* Problem description *
Output the data exactly, with every line intact.

* Provided material *
========
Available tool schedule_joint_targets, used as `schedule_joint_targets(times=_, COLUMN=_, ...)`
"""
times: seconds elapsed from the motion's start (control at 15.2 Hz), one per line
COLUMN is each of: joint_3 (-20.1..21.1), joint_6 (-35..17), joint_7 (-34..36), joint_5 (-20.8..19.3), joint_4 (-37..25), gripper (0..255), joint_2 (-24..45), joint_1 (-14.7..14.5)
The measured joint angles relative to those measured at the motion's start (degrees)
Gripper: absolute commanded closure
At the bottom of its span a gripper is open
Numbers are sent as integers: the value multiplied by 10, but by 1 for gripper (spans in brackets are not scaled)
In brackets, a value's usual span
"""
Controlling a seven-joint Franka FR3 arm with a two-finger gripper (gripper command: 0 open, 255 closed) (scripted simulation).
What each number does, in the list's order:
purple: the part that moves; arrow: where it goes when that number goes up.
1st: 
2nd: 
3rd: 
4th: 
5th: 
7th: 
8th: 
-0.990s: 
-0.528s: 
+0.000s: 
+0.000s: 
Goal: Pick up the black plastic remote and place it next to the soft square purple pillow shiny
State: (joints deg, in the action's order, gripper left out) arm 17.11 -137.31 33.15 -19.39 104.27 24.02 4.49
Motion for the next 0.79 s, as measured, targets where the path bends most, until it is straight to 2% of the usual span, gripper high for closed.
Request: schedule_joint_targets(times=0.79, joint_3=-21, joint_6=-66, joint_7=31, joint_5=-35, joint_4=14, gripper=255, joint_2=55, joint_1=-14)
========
* Exercise answer *
Available tool schedule_joint_targets, used as `schedule_joint_targets(times=_, COLUMN=_, ...)`
"""
times: seconds elapsed from the motion's start (control at 15.2 Hz), one per line
COLUMN is each of: joint_3 (-20.1..21.1), joint_6 (-35..17), joint_7 (-34..36), joint_5 (-20.8..19.3), joint_4 (-37..25), gripper (0..255), joint_2 (-24..45), joint_1 (-14.7..14.5)
The measured joint angles relative to those measured at the motion's start (degrees)
Gripper: absolute commanded closure
At the bottom of its span a gripper is open
Numbers are sent as integers: the value multiplied by 10, but by 1 for gripper (spans in brackets are not scaled)
In brackets, a value's usual span
"""
Controlling a seven-joint Franka FR3 arm with a two-finger gripper (gripper command: 0 open, 255 closed) (scripted simulation).
What each number does, in the list's order:
purple: the part that moves; arrow: where it goes when that number goes up.
1st: 
2nd: 
3rd: 
4th: 
5th: 
7th: 
8th: 
-0.990s: 
-0.528s: 
+0.000s: 
+0.000s: 
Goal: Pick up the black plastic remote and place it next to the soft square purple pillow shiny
State: (joints deg, in the action's order, gripper left out) arm 17.11 -137.31 33.15 -19.39 104.27 24.02 4.49
Motion for the next 0.79 s, as measured, targets where the path bends most, until it is straight to 2% of the usual span, gripper high for closed.
Request: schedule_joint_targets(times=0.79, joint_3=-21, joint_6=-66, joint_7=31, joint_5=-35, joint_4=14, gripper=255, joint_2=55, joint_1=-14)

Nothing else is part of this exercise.